* [Assigned task]: Your task is to repeat the data exactly, every line of it.

* [Provided material]:

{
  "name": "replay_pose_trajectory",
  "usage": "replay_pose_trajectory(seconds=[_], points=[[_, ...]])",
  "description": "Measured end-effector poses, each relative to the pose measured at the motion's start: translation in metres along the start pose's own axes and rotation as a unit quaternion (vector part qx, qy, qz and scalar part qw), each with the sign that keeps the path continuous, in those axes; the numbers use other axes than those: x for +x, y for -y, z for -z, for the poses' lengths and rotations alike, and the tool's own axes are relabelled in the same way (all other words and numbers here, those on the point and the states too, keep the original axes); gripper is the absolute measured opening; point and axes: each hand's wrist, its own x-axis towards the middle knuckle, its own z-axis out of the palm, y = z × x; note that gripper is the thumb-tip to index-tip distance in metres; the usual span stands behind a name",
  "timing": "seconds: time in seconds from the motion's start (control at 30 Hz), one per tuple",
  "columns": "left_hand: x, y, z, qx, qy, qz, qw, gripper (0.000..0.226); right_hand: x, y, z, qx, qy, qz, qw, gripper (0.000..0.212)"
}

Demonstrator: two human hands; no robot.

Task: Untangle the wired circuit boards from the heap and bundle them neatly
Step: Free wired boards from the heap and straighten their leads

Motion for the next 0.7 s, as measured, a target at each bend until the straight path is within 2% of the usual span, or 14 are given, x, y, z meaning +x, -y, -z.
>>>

* [Exercise answer]:
{
  "name": "replay_pose_trajectory",
  "usage": "replay_pose_trajectory(seconds=[_], points=[[_, ...]])",
  "description": "Measured end-effector poses, each relative to the pose measured at the motion's start: translation in metres along the start pose's own axes and rotation as a unit quaternion (vector part qx, qy, qz and scalar part qw), each with the sign that keeps the path continuous, in those axes; the numbers use other axes than those: x for +x, y for -y, z for -z, for the poses' lengths and rotations alike, and the tool's own axes are relabelled in the same way (all other words and numbers here, those on the point and the states too, keep the original axes); gripper is the absolute measured opening; point and axes: each hand's wrist, its own x-axis towards the middle knuckle, its own z-axis out of the palm, y = z × x; note that gripper is the thumb-tip to index-tip distance in metres; the usual span stands behind a name",
  "timing": "seconds: time in seconds from the motion's start (control at 30 Hz), one per tuple",
  "columns": "left_hand: x, y, z, qx, qy, qz, qw, gripper (0.000..0.226); right_hand: x, y, z, qx, qy, qz, qw, gripper (0.000..0.212)"
}

Demonstrator: two human hands; no robot.

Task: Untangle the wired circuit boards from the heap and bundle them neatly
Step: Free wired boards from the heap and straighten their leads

Motion for the next 0.7 s, as measured, a target at each bend until the straight path is within 2% of the usual span, or 14 are given, x, y, z meaning +x, -y, -z.
>>>

This answer is complete.